Blue Moon erleuchtet Atlantik
Baku, den 8. September (AZERTAG). Alle 15 Minuten macht der neue europäische Satellit „MSG-3“ eine Aufnahme der Erde. Eigentlich soll der neue Späher das Wetter beobachten. Doch nun rutschte der Blue Moon ins Visier.
Besondere Ereignisse liefern besondere Bilder. Am 31. August stand der Blue Moon am Himmel - und der neue Satellit „MSG-3“ bekam ihn ins Visier. Der „blaue Mond“ ist ein Ereignis, das es im Durchschnitt nur alle zweieinhalb Jahre zu sehen gibt.

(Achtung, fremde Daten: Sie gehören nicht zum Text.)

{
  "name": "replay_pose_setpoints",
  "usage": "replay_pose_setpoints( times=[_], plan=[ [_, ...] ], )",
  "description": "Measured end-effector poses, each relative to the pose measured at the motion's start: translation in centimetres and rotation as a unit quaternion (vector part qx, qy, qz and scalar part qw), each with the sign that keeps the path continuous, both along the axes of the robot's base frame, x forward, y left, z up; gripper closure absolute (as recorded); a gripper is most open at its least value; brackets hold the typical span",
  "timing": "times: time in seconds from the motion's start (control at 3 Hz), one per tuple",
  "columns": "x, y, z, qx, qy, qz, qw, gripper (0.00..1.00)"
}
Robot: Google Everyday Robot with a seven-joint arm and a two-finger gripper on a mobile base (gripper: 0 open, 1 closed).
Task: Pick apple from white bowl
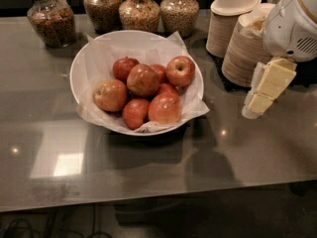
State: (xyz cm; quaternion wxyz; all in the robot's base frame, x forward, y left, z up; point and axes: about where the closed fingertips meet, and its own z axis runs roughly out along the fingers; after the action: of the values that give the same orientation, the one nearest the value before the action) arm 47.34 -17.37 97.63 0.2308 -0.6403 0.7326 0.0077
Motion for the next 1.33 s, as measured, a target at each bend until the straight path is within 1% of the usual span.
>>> replay_pose_setpoints(
  times=[0.33, 0.67, 1.0, 1.33],
  plan=[
    [1.6, 2.9, -0.1, 0.032, -0.002, 0.047, 0.9984, 0.0],
    [1.6, 2.9, -0.1, 0.032, -0.002, 0.047, 0.9984, 0.0],
    [2.7, 3.4, -0.9, 0.057, -0.015, 0.046, 0.9972, 0.0],
    [4.9, 4.9, -1.4, 0.086, -0.038, 0.066, 0.9934, 0.0]
  ],
)
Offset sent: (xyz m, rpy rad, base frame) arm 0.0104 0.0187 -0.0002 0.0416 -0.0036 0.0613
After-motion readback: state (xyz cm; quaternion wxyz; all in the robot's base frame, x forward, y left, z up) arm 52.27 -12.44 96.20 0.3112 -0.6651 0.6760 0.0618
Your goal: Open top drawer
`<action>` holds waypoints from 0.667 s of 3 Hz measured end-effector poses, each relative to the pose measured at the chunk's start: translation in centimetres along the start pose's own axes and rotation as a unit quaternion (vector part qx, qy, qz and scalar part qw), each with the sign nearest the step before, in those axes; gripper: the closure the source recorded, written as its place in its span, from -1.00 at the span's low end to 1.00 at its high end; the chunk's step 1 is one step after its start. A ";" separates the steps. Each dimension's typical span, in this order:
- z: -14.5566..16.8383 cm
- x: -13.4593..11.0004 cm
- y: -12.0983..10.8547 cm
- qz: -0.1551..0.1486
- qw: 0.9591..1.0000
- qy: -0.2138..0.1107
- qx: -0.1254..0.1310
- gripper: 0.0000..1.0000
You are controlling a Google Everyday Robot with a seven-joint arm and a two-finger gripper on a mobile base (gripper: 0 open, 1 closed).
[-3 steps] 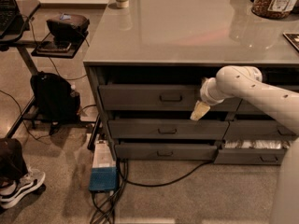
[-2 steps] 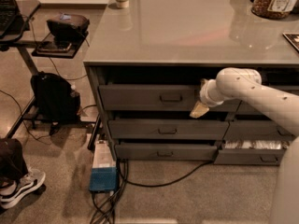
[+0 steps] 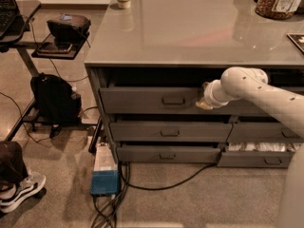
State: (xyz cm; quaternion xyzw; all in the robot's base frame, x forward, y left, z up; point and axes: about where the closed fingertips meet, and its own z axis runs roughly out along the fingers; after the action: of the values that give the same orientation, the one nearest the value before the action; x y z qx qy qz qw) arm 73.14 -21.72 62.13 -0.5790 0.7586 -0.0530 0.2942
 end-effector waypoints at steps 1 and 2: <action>-0.6 -0.3 -0.3 0.000 1.000 0.000 0.000 0.79; -1.3 -0.5 0.1 -0.001 1.000 -0.003 -0.007 1.00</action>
Offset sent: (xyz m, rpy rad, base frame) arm -0.1328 -0.0230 0.0102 -0.1891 0.0305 0.5960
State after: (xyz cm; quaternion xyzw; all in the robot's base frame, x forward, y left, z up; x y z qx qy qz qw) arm 72.50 -21.58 63.36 -0.5818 0.7576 -0.0465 0.2922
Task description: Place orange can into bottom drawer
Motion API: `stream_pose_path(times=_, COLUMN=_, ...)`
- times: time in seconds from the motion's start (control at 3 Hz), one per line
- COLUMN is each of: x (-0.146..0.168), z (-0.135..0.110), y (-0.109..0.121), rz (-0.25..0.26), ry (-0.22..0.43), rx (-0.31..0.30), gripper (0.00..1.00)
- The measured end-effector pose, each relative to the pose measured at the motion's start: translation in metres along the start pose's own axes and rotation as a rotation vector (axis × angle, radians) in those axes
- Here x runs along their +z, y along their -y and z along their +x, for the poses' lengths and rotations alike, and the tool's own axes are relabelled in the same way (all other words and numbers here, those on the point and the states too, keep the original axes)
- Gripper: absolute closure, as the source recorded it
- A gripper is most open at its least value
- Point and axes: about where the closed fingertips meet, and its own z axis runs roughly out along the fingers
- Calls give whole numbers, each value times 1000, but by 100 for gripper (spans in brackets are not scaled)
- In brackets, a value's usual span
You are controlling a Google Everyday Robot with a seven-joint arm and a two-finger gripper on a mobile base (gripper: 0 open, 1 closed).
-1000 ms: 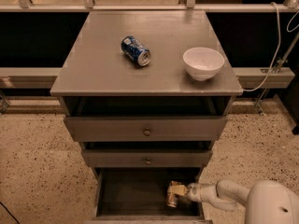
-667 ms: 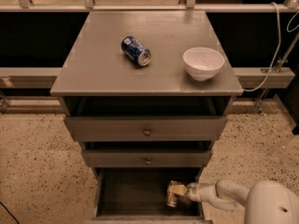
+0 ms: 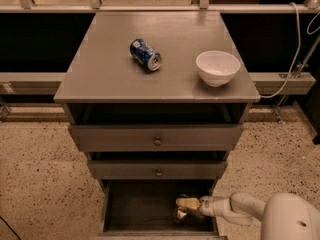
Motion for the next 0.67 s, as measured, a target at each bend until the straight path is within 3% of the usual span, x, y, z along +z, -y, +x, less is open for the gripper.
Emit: stream_pose_path(times=0.67, x=1, z=1, y=-1, rz=-2, ry=-2, rx=0, gripper=0)
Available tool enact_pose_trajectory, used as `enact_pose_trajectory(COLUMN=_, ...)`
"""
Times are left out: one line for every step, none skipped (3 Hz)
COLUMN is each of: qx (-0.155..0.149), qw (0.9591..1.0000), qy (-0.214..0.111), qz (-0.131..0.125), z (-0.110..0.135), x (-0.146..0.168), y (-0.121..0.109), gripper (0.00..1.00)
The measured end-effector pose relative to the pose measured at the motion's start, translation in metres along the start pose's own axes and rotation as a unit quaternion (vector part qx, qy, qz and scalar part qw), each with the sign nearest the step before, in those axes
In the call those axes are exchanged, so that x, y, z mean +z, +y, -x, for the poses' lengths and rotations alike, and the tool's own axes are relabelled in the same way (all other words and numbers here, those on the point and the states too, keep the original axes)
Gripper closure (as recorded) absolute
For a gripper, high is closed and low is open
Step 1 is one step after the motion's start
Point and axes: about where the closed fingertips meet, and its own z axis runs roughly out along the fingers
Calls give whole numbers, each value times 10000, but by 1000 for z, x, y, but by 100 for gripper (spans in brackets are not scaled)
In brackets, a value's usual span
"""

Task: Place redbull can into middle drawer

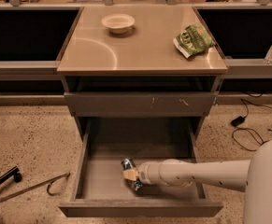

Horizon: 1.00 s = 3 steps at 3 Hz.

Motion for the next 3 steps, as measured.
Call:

Seine Bedeutung in der Astronomie erlangte er nicht wegen etwaiger Verfärbung, sondern wegen eines Aufsatzes in einer Astronomie-Zeitschrift im März 1946. Darin wurde definiert, dass der zweite Mond im Monat der „blaue Mond“ ist.
Nicht wie normalerweise einmal, sondern zweimal stand also im Monat August der Vollmond am Himmel. Und kurz bevor der Blue Moon hinter der Erde verschwand, sei das Satellitenbild entstanden, berichtet nun die europäische Weltraumagentur Esa.
„MSG-3“ hatte eigentlich Südamerika im Blick. Auf dem Bild zu sehen ist die Ostküste Brasiliens und der Südatlantik, der vom Vollmond erleuchtet wird. „MSG-3“ schwebt 36.000 Kilometer über der Erde auf einer sogenannten geostationären Umlaufbahn. Seine Geschwindigkeit entspricht der Drehung der Erde, so dass der Satellit immer das gleiche Gebiet im Blick hat.
Moderne Wettervorhersage-Der gut zwei Tonnen schwere „MSG-3“ macht jede Viertelstunde ein Bild der Erde; er wurde am 5. Juli ins All geschossen. „MSG“ steht für „Meteosat Second Generation“; er ist der dritte Satellit seiner Art. Der erste MSG begann seine Arbeit 2002. Die erste Meteosat-Generation startete 1977. Die künstlichen Trabanten beobachten die Erde im sichtbaren und infraroten Licht. „MSG-3“ soll mit seinen Daten verbesserte Wettervorhersagen insbesondere für Europa und Afrika ermöglichen.
Der neue Satellit hat außerdem einen Sensor zur Bestimmung der Strahlungsbilanz der Erde an Bord. Gemessen wird, wie viel Sonnenenergie in den Weltraum reflektiert wird und wie viel auf der Erde und in der Atmosphäre bleibt. Der Start für den vierten Aufklärer aus der gleichen Baureihe ist bereits in Planung: „MSG-4“ soll im Januar 2015 abheben.